He nods once and suddenly becomes very interested in organizing ornament hooks.

I take a step. Then another. My fingers rest on cool brass that has marked years of private use. The door swings inward as I touch it.

Warm light spills over the room.

I don’t breathe for a second.

It looks like a small Christmas wonderland decided to rent a single-bedroom apartment in Havenwood and never move out. Fairy lights string along the ceiling. A long, reclaimed wood worktable runs beneath the window, edges nicked and paint-smudged, paper cutters lined up along the back. Pegboard walls hold scissors, tape dispensers, spools of baker’s twine and velvet ribbon, bags of jingle bells, and three very serious-looking hole punches.

On the far wall, a corkboard overflows—a collage of kid-drawn snowmen, Polaroids from the square, printed lists with checkmarks in Reece’s tidy hand. One note sits crooked in the corner, written on the backside of a feed-store receipt in thick black marker: No one deserves to spend the holidays alone.

My throat tightens.

Shelves ring the room, each with labeled plastic bins: Town Square Families • Preschool Kiddos • Carriage Ride Tips • Repairs. Two slightly battered bikes lean against the baseboard with shiny new chains and carefully patched seats. A tin pail holds candy canes. Another jar—a mason glass with a slot cut in the lid—wears a taped-on label: Elf Fund.

And there, tied around the jar like a sash, is my green bow.

My fingers find it without thinking, the satin worn where he must have thumbed it when he couldn’t sleep, or when the housefelt too quiet, or when the list felt too long and the night too short.

“What do you think?” Reece asks softly.

I glance back. He fills the doorway—faded Henley, sawdust at the edge of his jeans, the kind of gentle that makes every hard thing in me unclench.

My voice wobbles around a smile. “You’ve been Santa this whole time.”

He huffs out the kind of laugh that tries not to be a confession. “I just…help where I can.” He rubs the back of his neck, eyes sliding over the room like he’s seeing it the way I am for the first time. “Started with one toy horse for a friend’s grandson. Then Jett mentioned someone needed a winter coat. Then one of your kids wanted puzzles like the big-kid class had. You know how word gets around.”

“Fast,” I whisper.

“Yeah.” His mouth tips, edges soft. “Faster at Christmas.”

I cross over to him, stopping when my toes touch his boots. “There are whole bins for my preschoolers,” I say, because we both know how the year started for me and the way it punched a hole in something I loved.

He shrugs, and it’s not dismissive—it’s steady and sure. “They’re your kids, Blue. Maybe not the same kids you had last year, but you’ll be back to teaching little guys before you know it.
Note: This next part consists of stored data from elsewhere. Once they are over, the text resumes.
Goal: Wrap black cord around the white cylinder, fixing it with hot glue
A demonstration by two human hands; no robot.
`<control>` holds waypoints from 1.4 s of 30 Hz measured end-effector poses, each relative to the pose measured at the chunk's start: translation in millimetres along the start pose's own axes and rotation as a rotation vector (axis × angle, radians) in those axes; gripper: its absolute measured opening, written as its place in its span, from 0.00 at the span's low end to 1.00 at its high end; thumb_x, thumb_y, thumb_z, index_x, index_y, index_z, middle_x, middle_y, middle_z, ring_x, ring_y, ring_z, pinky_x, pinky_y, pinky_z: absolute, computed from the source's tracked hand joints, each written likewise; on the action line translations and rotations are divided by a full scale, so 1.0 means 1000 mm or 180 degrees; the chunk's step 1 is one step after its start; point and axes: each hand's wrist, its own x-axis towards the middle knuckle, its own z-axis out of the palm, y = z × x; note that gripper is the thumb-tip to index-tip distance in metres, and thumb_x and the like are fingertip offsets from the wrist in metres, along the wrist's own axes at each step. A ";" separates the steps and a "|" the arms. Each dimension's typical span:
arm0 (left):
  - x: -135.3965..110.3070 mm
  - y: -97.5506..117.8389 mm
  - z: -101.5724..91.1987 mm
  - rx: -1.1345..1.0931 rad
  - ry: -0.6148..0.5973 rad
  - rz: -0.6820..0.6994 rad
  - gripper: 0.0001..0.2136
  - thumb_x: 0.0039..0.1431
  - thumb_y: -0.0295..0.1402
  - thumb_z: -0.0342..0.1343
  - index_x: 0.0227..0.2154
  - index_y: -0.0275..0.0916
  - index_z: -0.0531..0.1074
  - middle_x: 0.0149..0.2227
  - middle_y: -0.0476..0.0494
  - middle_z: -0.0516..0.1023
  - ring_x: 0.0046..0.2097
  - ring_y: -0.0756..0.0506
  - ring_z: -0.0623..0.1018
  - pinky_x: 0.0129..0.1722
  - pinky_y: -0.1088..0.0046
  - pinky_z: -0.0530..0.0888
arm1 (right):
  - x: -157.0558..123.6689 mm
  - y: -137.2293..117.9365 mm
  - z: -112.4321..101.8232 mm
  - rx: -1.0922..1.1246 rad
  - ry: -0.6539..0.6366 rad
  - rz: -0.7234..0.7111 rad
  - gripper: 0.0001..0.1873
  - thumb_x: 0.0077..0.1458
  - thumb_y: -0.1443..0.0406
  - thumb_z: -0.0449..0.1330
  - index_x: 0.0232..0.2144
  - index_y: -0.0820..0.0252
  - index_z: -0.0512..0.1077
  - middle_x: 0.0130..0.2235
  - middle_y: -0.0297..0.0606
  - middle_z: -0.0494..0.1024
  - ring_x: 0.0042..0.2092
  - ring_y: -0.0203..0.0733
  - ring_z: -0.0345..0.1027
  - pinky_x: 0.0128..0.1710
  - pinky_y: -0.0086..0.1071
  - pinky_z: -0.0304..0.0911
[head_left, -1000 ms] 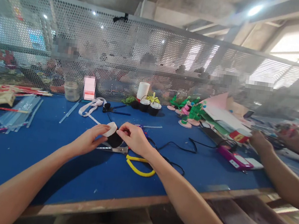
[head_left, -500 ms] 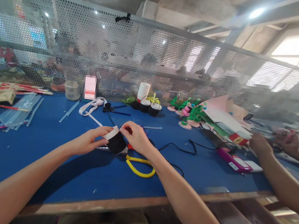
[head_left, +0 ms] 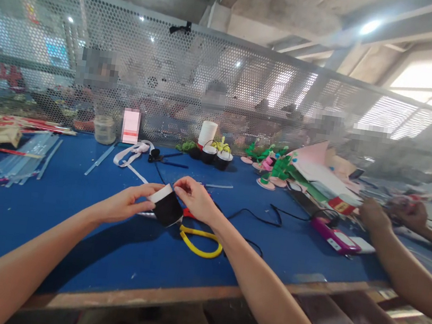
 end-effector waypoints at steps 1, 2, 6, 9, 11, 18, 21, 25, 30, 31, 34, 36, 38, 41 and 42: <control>0.000 0.001 0.000 -0.0005 0.0001 -0.0025 0.13 0.53 0.34 0.45 0.40 0.38 0.67 0.53 0.42 0.61 0.52 0.44 0.63 0.52 0.66 0.58 | 0.000 0.000 0.000 0.0006 0.0004 0.0015 0.05 0.47 0.65 0.50 0.28 0.62 0.63 0.25 0.32 0.66 0.28 0.33 0.60 0.30 0.28 0.58; 0.000 0.002 0.000 -0.0007 0.0009 -0.0049 0.13 0.53 0.34 0.45 0.41 0.38 0.67 0.53 0.42 0.62 0.52 0.44 0.63 0.51 0.65 0.58 | 0.000 0.000 0.001 0.0014 0.0009 0.0028 0.06 0.47 0.65 0.50 0.28 0.62 0.63 0.25 0.32 0.66 0.28 0.33 0.60 0.29 0.28 0.58; 0.000 0.003 0.001 0.0013 0.0040 -0.0084 0.15 0.52 0.33 0.46 0.44 0.39 0.65 0.52 0.42 0.64 0.51 0.44 0.63 0.51 0.66 0.58 | 0.000 0.001 0.004 0.0107 -0.0003 0.0103 0.07 0.48 0.63 0.50 0.27 0.62 0.64 0.25 0.33 0.67 0.28 0.33 0.61 0.30 0.28 0.58; 0.000 0.002 0.001 0.0017 0.0087 -0.0096 0.17 0.52 0.34 0.45 0.46 0.39 0.64 0.51 0.42 0.65 0.51 0.44 0.64 0.51 0.66 0.58 | -0.001 -0.001 0.006 0.0241 -0.0053 0.0297 0.10 0.49 0.61 0.50 0.28 0.63 0.65 0.27 0.35 0.69 0.29 0.34 0.61 0.30 0.28 0.58; -0.001 0.000 0.001 0.0013 0.0142 -0.0113 0.18 0.52 0.35 0.45 0.47 0.39 0.62 0.50 0.42 0.66 0.50 0.44 0.65 0.50 0.65 0.59 | -0.002 -0.003 0.007 0.0280 -0.0089 0.0481 0.13 0.50 0.60 0.49 0.29 0.64 0.67 0.28 0.36 0.69 0.30 0.34 0.61 0.30 0.28 0.57; -0.001 -0.001 0.000 0.0047 0.0220 -0.0057 0.17 0.52 0.36 0.45 0.46 0.38 0.64 0.51 0.42 0.64 0.51 0.43 0.64 0.51 0.66 0.59 | -0.004 -0.007 0.009 0.1259 -0.0471 0.1107 0.20 0.48 0.53 0.48 0.26 0.65 0.69 0.22 0.32 0.66 0.24 0.31 0.55 0.24 0.26 0.53; -0.001 -0.002 0.001 0.0137 0.0231 -0.0054 0.18 0.53 0.36 0.45 0.47 0.38 0.62 0.52 0.42 0.64 0.52 0.44 0.63 0.51 0.66 0.58 | -0.004 -0.004 0.011 0.1915 -0.0613 0.1438 0.22 0.45 0.50 0.51 0.25 0.65 0.69 0.20 0.30 0.65 0.22 0.30 0.54 0.23 0.25 0.52; 0.001 -0.004 0.002 0.0308 0.0243 -0.0064 0.19 0.52 0.35 0.45 0.48 0.37 0.61 0.51 0.42 0.64 0.52 0.44 0.63 0.52 0.65 0.57 | -0.003 -0.002 0.011 0.1931 -0.0526 0.1477 0.22 0.43 0.50 0.53 0.25 0.66 0.69 0.18 0.29 0.64 0.20 0.29 0.53 0.20 0.25 0.50; 0.002 -0.004 0.003 0.0284 0.0236 -0.0244 0.20 0.48 0.36 0.50 0.45 0.36 0.63 0.43 0.43 0.72 0.45 0.43 0.69 0.46 0.67 0.64 | -0.003 -0.002 0.015 0.1039 -0.0252 0.1044 0.23 0.46 0.50 0.48 0.21 0.66 0.68 0.18 0.31 0.63 0.21 0.31 0.53 0.20 0.26 0.49; 0.002 -0.003 0.003 0.0256 0.0268 -0.0322 0.19 0.47 0.37 0.51 0.43 0.35 0.64 0.39 0.45 0.73 0.41 0.44 0.70 0.42 0.68 0.65 | -0.003 -0.002 0.017 0.0807 -0.0211 0.0941 0.23 0.48 0.51 0.47 0.21 0.66 0.68 0.19 0.32 0.64 0.22 0.31 0.54 0.21 0.26 0.50; 0.005 -0.002 0.006 0.0155 0.0502 -0.0566 0.16 0.47 0.40 0.50 0.34 0.33 0.68 0.28 0.49 0.71 0.31 0.48 0.69 0.31 0.74 0.66 | -0.004 -0.002 0.024 0.0255 -0.0087 0.0732 0.24 0.50 0.52 0.44 0.22 0.66 0.68 0.22 0.35 0.67 0.25 0.34 0.57 0.23 0.26 0.52; 0.008 -0.001 0.007 0.0101 0.0664 -0.0733 0.15 0.48 0.41 0.49 0.29 0.32 0.68 0.22 0.52 0.67 0.25 0.51 0.66 0.25 0.78 0.63 | -0.004 -0.002 0.026 -0.0018 -0.0054 0.0601 0.23 0.51 0.54 0.44 0.25 0.65 0.69 0.25 0.37 0.70 0.27 0.36 0.61 0.26 0.27 0.54; 0.012 0.000 0.006 0.0060 0.0717 -0.0849 0.14 0.47 0.41 0.49 0.25 0.32 0.68 0.18 0.55 0.62 0.22 0.53 0.63 0.21 0.79 0.59 | -0.003 -0.003 0.026 -0.0232 -0.0064 0.0463 0.21 0.52 0.56 0.44 0.29 0.65 0.70 0.29 0.40 0.72 0.30 0.38 0.63 0.29 0.28 0.56; 0.016 0.004 0.003 0.0054 0.0646 -0.0814 0.11 0.45 0.38 0.50 0.23 0.32 0.67 0.17 0.56 0.60 0.22 0.54 0.61 0.22 0.80 0.58 | 0.001 -0.006 0.021 -0.0405 0.0002 0.0351 0.18 0.52 0.59 0.46 0.33 0.67 0.69 0.34 0.45 0.73 0.35 0.40 0.64 0.35 0.30 0.57; 0.017 0.006 0.001 0.0067 0.0598 -0.0753 0.11 0.45 0.37 0.51 0.23 0.32 0.67 0.18 0.56 0.61 0.23 0.54 0.61 0.23 0.80 0.58 | 0.003 -0.007 0.019 -0.0427 0.0048 0.0342 0.18 0.52 0.60 0.47 0.34 0.67 0.69 0.35 0.46 0.73 0.36 0.41 0.64 0.36 0.31 0.56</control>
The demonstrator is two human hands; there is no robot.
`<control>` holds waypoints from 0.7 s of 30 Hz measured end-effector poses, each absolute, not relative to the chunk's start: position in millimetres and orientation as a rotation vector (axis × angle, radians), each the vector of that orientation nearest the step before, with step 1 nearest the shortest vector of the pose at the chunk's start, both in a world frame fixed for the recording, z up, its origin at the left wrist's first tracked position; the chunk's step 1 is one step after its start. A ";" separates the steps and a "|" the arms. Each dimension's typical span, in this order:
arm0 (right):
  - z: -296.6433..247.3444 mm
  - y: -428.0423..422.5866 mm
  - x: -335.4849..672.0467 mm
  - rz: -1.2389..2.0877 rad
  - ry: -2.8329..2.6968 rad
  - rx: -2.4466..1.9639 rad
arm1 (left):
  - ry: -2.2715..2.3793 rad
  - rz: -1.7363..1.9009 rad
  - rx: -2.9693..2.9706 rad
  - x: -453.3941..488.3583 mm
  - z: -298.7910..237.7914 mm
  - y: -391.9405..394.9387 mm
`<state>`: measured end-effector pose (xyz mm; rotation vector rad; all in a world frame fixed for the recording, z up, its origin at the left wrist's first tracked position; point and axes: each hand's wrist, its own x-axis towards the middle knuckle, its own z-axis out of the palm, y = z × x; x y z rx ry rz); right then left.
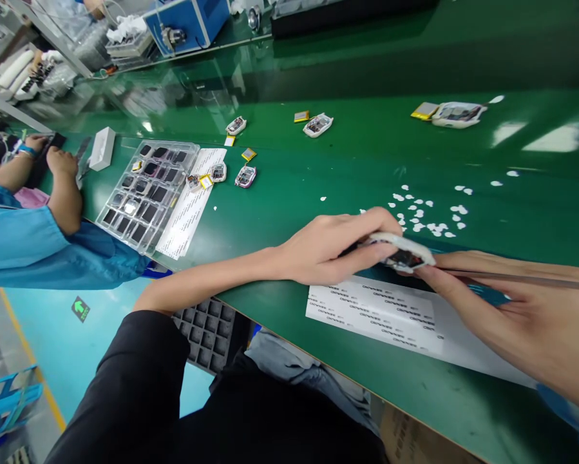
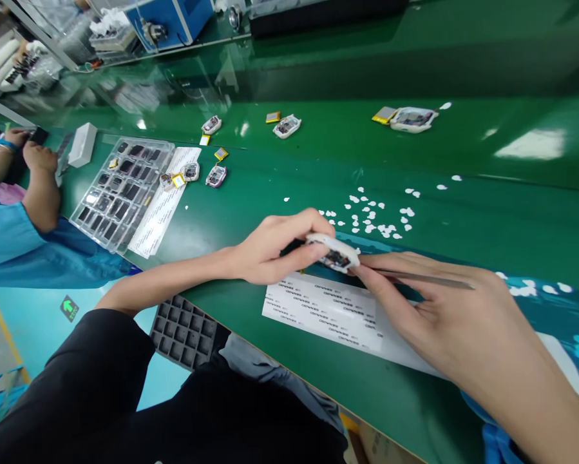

Seemed like a good place to start.”

“You didn’t tell me.”

“Didn’t know how.” He looks past me to the corkboard again. “Some things felt…better quiet. Like if I talked about it, I’d jinx it. Besides, it’s hard to maintain my reputation as a tough guy if you find out I color-code ribbon.”

“You used three shades of red,” I say, mock-horrified.

“Functionally necessary.”

“You alphabetized the gift tags,” I say as I thumb through the small container.

“Only by first letter.”

My laugh cracks, and the sound feels like relief. I reach up, sliding my hands over his chest until his heart beats under my palm, solid and mine. “This is the mostyouthing I’ve ever seen,” I tell him. “You kept giving the town magic and forgot you were making it.”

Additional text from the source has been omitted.